Task requirements: Using the listing below, copy exactly the lines from the one containing "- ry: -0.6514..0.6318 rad" to the one containing "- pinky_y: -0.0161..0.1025", both lines included, and no others.
(Supplied records begins)
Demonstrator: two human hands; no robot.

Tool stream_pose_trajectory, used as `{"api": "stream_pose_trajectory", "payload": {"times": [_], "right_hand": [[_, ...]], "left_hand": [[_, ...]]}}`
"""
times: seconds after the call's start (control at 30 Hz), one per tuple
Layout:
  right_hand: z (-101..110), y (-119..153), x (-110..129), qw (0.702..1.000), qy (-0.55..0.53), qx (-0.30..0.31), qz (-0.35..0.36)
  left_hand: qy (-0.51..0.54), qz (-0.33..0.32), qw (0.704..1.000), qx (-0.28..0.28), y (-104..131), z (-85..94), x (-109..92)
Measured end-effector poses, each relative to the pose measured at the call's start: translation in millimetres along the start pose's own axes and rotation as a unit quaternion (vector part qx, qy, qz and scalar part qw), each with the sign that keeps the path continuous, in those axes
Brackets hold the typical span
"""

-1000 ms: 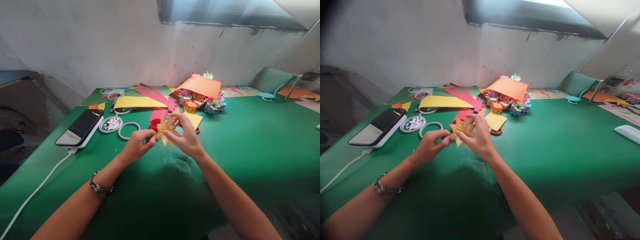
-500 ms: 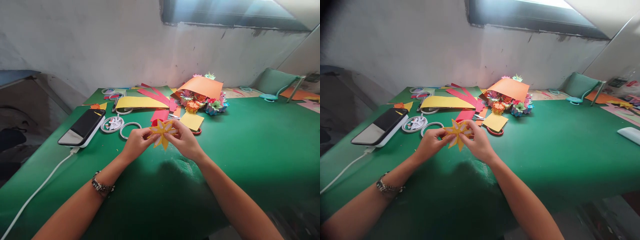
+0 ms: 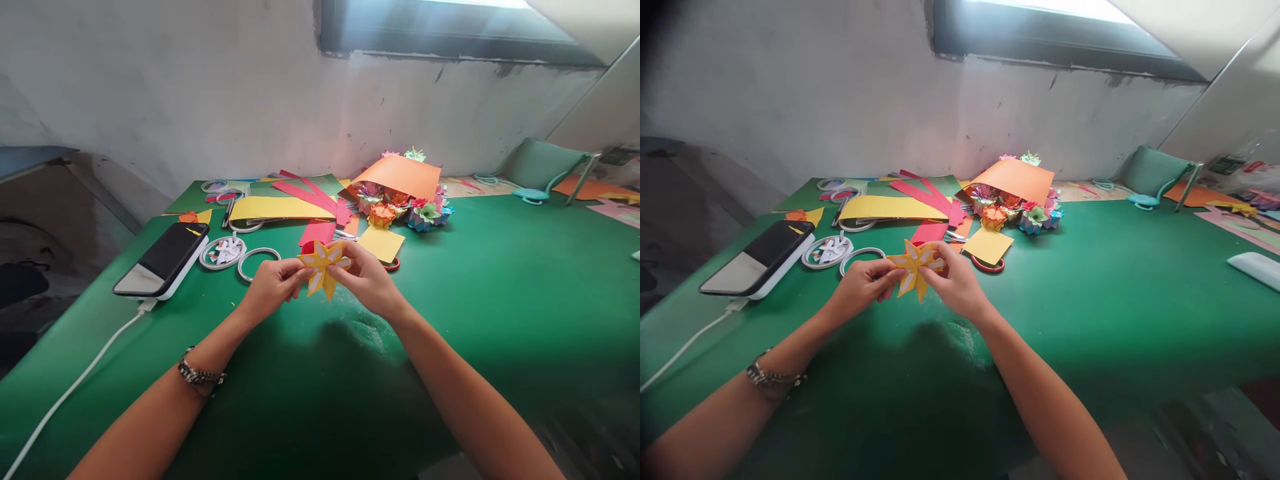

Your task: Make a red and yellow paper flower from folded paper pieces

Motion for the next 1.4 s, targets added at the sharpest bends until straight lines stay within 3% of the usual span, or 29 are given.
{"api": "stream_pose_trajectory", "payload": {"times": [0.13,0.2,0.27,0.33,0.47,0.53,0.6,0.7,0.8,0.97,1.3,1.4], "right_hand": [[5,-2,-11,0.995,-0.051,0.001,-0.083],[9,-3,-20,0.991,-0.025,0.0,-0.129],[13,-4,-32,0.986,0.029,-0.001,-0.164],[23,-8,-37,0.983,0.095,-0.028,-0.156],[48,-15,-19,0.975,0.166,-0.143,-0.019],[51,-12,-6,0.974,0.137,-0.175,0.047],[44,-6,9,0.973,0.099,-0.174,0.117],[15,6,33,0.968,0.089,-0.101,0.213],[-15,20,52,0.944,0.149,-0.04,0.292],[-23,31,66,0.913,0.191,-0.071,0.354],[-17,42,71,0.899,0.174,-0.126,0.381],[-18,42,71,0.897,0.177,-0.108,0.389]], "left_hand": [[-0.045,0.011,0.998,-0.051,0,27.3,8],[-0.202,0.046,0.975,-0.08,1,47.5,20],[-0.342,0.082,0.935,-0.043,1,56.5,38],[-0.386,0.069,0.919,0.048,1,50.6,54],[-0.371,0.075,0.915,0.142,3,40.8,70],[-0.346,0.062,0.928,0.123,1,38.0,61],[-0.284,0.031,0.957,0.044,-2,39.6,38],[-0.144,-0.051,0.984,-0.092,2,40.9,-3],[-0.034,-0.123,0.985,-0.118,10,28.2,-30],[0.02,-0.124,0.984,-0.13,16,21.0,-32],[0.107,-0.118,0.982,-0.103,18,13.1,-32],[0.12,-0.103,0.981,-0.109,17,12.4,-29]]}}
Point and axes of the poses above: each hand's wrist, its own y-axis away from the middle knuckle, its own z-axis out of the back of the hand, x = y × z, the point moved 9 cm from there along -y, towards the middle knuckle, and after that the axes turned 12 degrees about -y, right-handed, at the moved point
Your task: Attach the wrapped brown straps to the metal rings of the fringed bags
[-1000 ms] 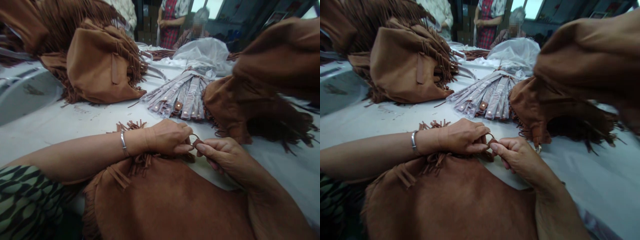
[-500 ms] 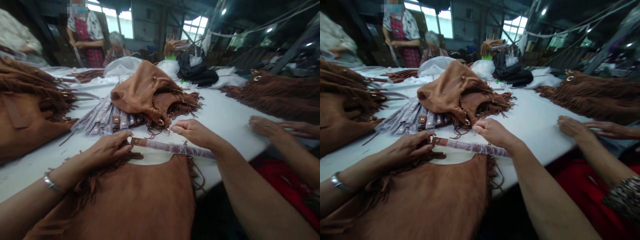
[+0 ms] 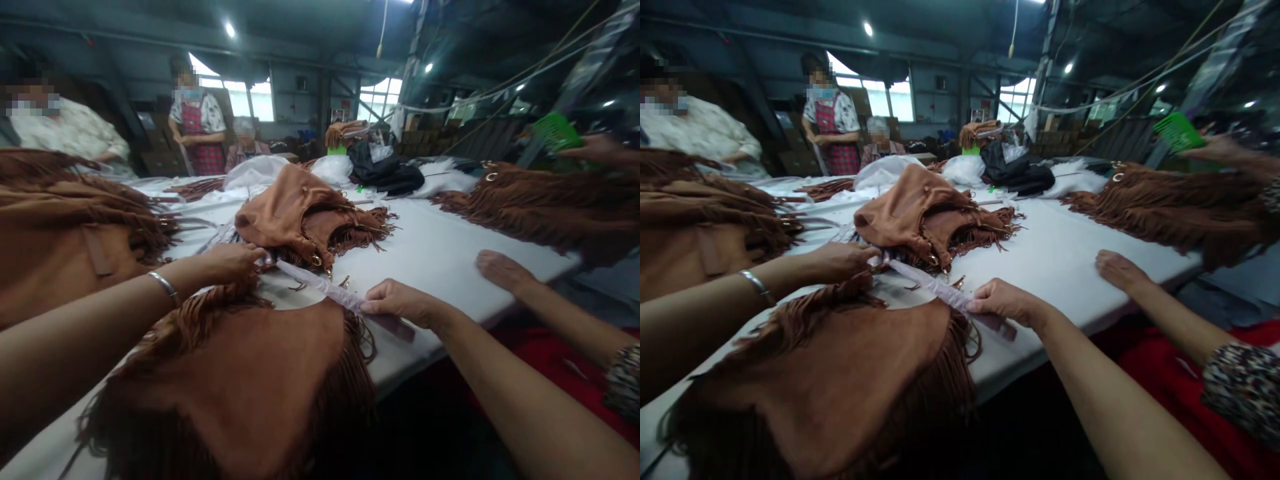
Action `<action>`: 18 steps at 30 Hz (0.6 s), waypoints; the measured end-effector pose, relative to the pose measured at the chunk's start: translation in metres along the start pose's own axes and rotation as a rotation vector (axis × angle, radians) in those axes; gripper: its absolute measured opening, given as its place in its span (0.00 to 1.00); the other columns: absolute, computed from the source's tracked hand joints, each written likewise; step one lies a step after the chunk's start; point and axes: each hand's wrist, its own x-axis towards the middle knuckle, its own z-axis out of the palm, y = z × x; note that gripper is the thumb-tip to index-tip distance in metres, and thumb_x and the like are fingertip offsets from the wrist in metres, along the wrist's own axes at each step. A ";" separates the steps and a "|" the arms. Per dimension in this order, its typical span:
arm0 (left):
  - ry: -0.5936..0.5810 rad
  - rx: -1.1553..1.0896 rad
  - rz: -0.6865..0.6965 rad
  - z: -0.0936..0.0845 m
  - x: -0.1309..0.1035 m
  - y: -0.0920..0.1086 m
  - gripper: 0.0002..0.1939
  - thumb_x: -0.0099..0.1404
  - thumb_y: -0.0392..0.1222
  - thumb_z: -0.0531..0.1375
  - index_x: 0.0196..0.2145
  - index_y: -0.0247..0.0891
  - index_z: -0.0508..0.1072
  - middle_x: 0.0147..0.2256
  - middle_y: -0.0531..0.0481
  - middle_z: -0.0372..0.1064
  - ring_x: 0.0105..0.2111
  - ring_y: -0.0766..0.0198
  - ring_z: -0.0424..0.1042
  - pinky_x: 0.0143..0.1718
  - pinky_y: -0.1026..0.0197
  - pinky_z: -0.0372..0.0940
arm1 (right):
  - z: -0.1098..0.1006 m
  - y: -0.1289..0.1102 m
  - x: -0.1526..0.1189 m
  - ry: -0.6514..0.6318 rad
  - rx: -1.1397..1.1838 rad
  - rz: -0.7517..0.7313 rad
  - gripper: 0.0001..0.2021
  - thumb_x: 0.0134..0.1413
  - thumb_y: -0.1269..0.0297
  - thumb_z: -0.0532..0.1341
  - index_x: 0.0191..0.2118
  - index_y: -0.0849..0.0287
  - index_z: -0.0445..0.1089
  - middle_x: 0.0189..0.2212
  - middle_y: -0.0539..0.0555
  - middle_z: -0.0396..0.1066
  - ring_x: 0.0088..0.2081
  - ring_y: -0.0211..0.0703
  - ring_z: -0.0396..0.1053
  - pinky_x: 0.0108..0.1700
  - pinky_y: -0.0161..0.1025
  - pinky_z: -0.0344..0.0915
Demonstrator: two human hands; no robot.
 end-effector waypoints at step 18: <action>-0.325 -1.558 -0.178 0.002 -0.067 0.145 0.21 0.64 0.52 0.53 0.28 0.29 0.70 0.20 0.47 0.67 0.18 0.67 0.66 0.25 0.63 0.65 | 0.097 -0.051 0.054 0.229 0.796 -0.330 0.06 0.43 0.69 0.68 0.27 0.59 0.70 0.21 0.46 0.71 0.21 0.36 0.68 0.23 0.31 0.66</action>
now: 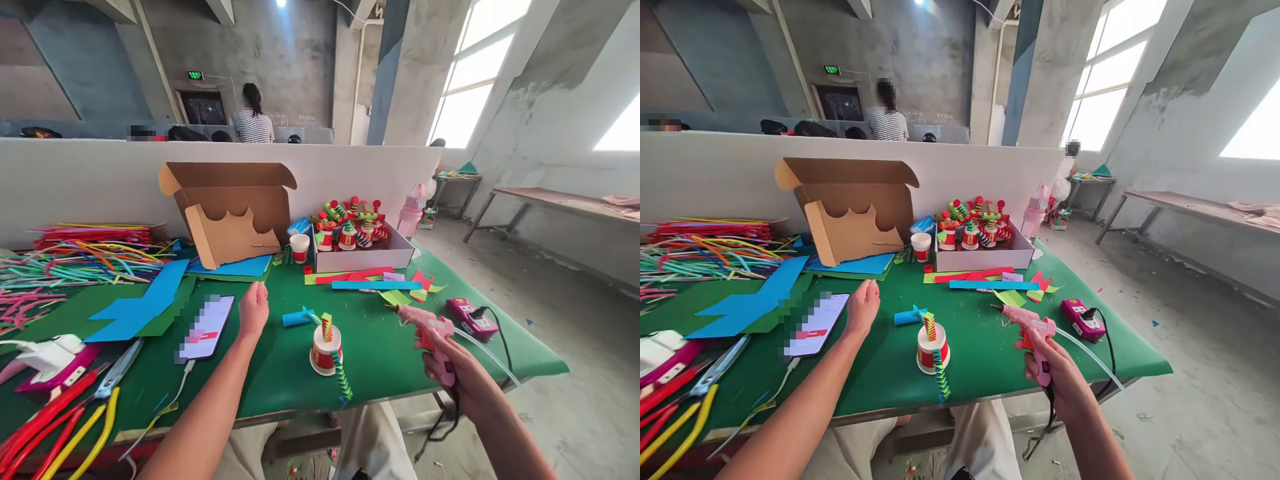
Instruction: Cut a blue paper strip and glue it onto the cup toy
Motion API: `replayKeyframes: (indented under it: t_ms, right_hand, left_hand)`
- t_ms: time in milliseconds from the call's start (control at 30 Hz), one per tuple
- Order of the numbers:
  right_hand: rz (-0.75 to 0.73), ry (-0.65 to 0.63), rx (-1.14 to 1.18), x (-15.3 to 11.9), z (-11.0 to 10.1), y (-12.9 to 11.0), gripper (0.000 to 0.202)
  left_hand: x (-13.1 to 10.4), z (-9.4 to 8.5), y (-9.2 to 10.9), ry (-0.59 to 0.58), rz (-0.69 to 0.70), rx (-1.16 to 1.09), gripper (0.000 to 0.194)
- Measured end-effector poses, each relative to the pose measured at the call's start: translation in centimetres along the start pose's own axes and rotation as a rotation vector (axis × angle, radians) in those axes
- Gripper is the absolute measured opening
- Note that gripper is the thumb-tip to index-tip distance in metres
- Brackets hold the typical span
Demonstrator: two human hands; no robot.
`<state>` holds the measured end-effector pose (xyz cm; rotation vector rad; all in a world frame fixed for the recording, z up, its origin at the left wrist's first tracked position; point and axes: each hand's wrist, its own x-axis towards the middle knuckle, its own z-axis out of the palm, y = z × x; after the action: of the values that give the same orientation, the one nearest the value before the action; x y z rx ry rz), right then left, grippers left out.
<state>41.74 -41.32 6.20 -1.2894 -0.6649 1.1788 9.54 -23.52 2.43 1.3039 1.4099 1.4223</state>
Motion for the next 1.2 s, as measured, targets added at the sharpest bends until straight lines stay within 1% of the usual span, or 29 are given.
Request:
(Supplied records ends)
Answer section:
  - ry: -0.6514..0.6318 rad
  - rx: -1.1397..1.1838 rad
  - rz: -0.7517..0.7313 rad
  - gripper: 0.0001..0.2021
  - thumb_x: 0.0134..0.1413
  - thumb_y: -0.1269..0.0297
  - thumb_z: -0.0532..0.1341
  - index_x: 0.0191..0.2118
  - index_y: -0.0849..0.0287
  - index_z: -0.0445..0.1089
  - middle_x: 0.0189..0.2212
  - middle_y: -0.0539..0.0555
  - middle_z: -0.0396..0.1066
  - ring_x: 0.0088..0.2081
  - ring_y: -0.0211..0.0703
  - ring_z: -0.0396..0.1053
  - pinky_x: 0.0108..0.1700
  - pinky_y: -0.0161..0.1025

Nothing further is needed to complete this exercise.